• **Task item**
Wherever a line holds the word "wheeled", copy that line from the data.

──────────────────────────────

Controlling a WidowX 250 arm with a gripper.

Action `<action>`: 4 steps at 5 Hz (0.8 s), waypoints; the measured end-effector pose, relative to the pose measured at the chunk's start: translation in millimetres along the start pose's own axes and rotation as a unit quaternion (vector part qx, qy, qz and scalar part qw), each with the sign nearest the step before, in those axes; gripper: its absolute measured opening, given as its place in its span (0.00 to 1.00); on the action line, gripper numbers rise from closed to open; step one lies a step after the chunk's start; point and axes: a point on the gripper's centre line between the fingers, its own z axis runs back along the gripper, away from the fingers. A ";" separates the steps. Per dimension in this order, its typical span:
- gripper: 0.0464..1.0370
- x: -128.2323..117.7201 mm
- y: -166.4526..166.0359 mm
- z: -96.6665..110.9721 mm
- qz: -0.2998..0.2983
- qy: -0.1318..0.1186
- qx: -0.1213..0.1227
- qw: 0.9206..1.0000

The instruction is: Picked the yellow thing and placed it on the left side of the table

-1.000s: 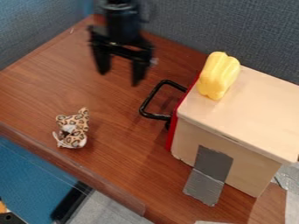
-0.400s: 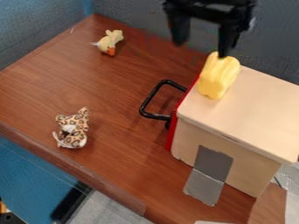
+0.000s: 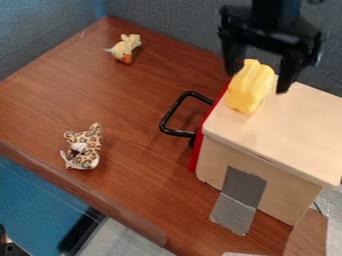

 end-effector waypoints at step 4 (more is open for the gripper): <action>0.96 -1.3 6.1 -19.5 -0.003 0.008 0.070 0.998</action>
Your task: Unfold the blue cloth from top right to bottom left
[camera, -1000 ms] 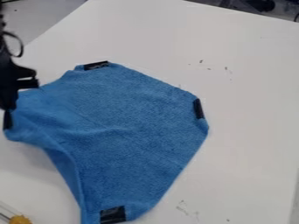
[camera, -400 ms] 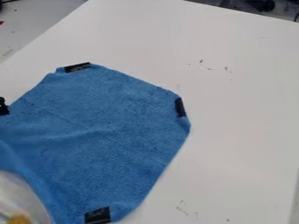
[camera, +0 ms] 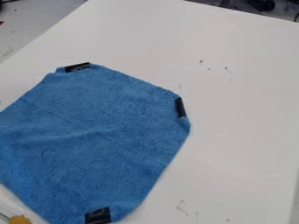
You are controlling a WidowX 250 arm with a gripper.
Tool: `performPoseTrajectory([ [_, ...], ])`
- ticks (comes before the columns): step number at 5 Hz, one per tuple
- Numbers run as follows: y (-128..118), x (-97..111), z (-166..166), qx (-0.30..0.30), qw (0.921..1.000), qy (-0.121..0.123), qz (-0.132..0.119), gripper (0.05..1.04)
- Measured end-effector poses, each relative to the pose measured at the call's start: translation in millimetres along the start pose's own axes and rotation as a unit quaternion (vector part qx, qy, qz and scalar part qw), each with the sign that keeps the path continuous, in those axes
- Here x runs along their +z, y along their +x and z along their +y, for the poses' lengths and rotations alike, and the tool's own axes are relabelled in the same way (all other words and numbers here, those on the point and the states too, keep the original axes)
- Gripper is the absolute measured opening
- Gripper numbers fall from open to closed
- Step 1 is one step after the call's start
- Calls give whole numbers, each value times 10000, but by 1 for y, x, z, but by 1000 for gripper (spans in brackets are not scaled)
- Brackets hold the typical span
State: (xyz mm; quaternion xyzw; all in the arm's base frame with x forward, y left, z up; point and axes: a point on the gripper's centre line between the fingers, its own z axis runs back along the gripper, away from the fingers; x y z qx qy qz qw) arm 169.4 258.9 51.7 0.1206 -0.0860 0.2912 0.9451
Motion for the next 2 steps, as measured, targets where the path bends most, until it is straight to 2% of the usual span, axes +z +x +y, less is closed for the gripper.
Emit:
performPoseTrajectory([
  [1, 4, 7, -16, -239, 9997, -96, 39, 1004],
  [2, 5, 10, -36, -383, 9984, -386, 130, 999],
])
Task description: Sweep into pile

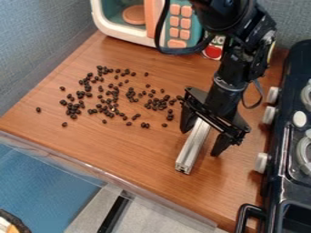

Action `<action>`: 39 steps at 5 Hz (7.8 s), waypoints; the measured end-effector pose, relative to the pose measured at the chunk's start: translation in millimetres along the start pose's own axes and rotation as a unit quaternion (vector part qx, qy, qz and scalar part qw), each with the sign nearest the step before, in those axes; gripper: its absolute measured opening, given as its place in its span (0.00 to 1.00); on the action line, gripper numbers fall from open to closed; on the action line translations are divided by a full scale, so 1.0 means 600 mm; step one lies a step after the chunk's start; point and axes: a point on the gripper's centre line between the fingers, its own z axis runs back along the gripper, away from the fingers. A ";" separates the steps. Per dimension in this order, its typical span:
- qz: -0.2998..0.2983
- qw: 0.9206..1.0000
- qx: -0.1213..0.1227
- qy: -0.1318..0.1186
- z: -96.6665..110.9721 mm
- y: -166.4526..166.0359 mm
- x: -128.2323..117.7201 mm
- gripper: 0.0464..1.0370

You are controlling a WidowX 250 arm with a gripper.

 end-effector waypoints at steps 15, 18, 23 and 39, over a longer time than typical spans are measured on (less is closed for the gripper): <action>0.117 0.992 0.010 -0.045 -0.013 0.416 -0.134 0.34; 0.192 0.980 0.031 -0.041 -0.050 0.451 -0.130 0.34; 0.171 0.982 0.085 0.007 -0.073 0.462 -0.137 0.34; 0.088 0.996 0.010 -0.016 -0.053 0.232 -0.036 0.34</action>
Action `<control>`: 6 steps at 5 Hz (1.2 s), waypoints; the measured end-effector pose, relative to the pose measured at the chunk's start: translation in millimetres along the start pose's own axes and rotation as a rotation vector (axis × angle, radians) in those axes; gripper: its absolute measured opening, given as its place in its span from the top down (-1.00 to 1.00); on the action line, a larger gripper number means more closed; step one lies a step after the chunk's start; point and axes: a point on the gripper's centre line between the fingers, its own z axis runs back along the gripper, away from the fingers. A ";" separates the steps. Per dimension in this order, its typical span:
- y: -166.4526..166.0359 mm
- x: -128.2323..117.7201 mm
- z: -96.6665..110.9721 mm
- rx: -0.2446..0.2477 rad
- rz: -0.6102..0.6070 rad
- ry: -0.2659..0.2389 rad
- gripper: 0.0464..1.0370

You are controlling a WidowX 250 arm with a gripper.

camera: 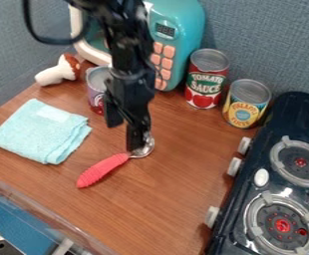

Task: Move the red spoon to the upper right of the table

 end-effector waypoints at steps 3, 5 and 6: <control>-24.2 -26.2 -32.0 0.014 0.015 0.092 -0.92; -7.0 -42.9 -19.1 0.008 0.091 0.054 -0.93; -3.6 -46.6 -19.2 0.010 0.105 0.055 -0.93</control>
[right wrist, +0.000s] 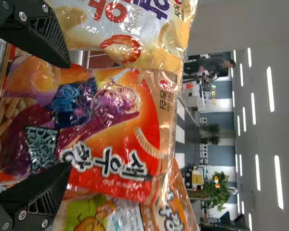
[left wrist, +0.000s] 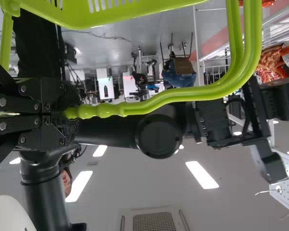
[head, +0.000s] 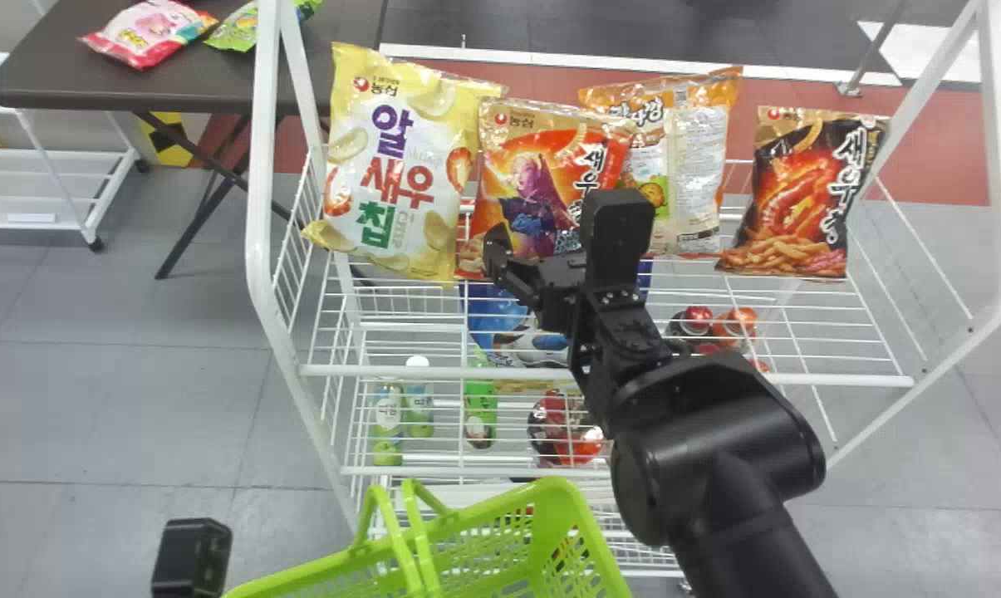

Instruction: Hold basket handle with left hand then pick Saewookkang with right hand and place into basket

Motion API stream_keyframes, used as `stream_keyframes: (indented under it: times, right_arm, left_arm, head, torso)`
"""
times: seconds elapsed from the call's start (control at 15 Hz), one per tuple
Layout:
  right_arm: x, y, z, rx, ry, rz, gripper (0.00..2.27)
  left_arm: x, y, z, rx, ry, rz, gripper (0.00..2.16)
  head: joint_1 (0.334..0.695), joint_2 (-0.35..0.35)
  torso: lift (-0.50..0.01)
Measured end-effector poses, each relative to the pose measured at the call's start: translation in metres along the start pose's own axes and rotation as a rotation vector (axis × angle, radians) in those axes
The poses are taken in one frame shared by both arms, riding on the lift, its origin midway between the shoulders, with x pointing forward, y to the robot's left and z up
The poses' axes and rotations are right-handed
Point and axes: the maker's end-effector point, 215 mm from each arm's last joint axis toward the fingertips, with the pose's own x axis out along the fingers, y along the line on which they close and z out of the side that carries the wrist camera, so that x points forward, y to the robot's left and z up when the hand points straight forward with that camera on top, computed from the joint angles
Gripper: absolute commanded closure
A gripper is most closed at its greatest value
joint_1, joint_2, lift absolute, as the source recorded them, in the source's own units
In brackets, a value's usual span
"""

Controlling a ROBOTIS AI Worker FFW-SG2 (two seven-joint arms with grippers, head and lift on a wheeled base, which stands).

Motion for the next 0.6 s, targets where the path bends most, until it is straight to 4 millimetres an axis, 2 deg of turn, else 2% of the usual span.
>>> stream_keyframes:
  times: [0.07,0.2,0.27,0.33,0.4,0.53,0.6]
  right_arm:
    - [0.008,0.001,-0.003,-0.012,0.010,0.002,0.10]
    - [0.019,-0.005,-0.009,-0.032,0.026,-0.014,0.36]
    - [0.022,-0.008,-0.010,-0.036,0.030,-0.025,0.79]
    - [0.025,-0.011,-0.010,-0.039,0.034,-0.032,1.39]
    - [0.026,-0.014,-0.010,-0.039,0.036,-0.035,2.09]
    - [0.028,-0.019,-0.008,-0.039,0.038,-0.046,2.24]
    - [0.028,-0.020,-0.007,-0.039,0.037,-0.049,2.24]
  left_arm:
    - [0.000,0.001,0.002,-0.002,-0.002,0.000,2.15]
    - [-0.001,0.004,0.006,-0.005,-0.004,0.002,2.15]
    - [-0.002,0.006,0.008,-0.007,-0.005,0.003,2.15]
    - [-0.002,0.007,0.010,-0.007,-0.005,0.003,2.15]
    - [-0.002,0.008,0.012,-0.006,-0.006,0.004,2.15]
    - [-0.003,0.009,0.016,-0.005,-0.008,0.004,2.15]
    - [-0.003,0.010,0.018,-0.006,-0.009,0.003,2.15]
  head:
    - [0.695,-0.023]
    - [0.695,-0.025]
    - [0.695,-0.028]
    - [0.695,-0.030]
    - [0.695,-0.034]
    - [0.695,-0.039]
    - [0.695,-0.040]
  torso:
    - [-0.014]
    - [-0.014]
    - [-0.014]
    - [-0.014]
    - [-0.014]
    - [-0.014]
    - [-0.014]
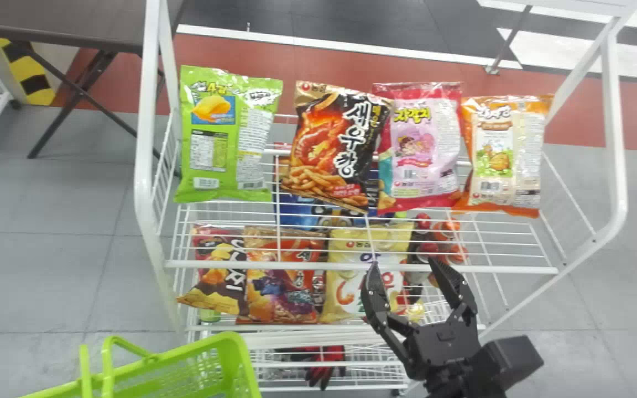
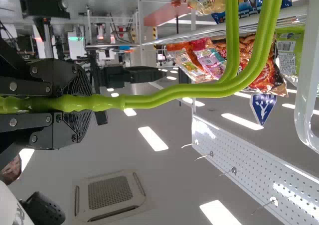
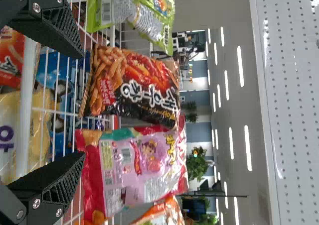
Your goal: Hold basket handle with left hand then pick Gkobukchip with right hand and place into basket
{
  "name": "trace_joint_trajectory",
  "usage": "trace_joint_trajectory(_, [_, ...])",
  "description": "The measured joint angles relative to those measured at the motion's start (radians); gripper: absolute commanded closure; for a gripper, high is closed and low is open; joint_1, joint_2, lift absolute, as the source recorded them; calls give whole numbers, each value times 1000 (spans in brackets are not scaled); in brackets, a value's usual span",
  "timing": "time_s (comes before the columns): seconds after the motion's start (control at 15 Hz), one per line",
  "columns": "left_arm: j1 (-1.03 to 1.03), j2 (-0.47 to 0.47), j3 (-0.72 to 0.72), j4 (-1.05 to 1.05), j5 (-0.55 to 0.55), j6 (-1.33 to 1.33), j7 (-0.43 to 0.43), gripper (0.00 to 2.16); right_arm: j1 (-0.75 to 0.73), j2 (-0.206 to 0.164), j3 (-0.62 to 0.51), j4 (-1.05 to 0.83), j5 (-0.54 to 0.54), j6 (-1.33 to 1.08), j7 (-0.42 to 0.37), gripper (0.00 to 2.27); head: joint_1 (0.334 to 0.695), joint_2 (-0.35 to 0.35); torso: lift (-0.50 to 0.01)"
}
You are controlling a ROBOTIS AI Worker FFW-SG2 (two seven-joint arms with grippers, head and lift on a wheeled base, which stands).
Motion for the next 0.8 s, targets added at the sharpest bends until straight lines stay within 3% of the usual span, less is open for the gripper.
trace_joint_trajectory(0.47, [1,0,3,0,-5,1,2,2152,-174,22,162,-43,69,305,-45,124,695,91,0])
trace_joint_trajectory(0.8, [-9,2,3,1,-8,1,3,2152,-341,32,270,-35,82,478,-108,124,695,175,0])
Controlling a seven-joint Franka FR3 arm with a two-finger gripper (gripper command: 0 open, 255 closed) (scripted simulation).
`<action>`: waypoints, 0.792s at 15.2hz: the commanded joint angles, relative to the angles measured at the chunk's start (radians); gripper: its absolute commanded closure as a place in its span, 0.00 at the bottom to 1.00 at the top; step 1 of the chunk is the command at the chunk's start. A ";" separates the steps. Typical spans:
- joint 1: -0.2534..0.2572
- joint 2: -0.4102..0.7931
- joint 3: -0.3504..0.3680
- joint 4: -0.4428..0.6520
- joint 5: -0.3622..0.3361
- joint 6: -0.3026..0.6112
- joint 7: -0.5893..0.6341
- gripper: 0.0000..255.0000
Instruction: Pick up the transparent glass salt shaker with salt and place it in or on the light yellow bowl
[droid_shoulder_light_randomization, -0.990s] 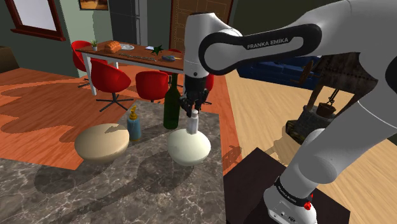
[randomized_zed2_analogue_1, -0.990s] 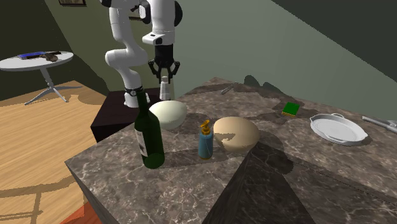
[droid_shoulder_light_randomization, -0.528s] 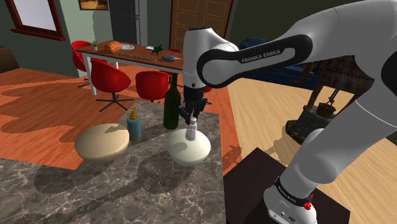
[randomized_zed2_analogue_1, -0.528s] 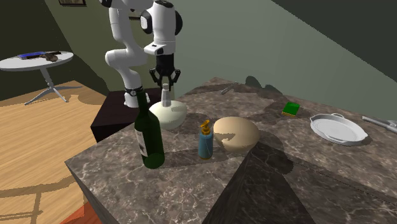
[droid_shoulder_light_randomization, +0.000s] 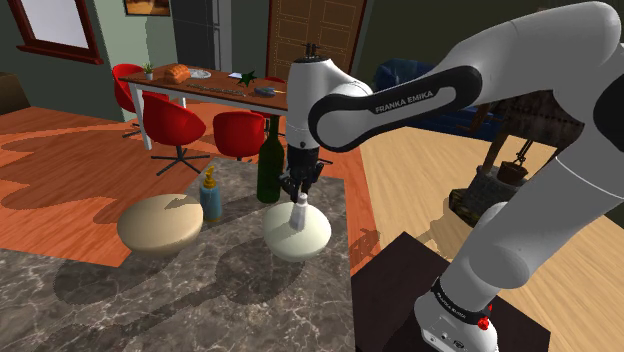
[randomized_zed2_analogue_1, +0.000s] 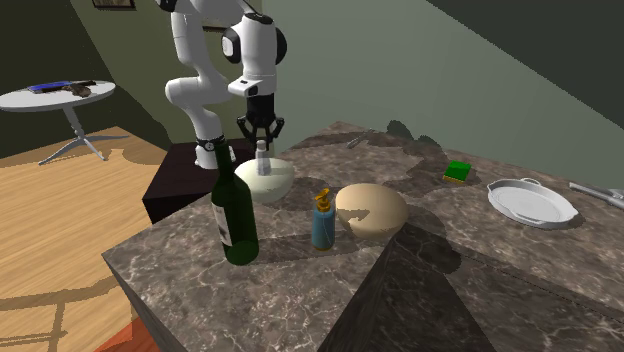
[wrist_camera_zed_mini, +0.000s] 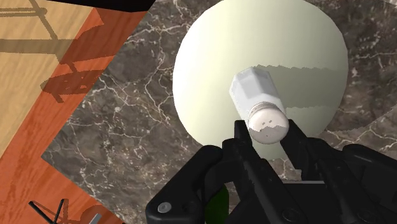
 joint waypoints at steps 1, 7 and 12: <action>0.000 0.007 0.001 -0.005 -0.001 0.000 0.001 1.00; 0.001 0.007 0.001 -0.006 -0.001 0.001 0.002 0.00; 0.001 -0.005 -0.001 0.019 0.004 -0.034 -0.003 0.00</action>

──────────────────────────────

• **Result of this exercise**
Controlling a ROBOTIS AI Worker FFW-SG2 (two seven-joint arms with grippers, head and lift on a wheeled base, which stands).
You are controlling a ROBOTIS AI Worker FFW-SG2 (two seven-joint arms with grippers, head and lift on a wheeled base, which stands).

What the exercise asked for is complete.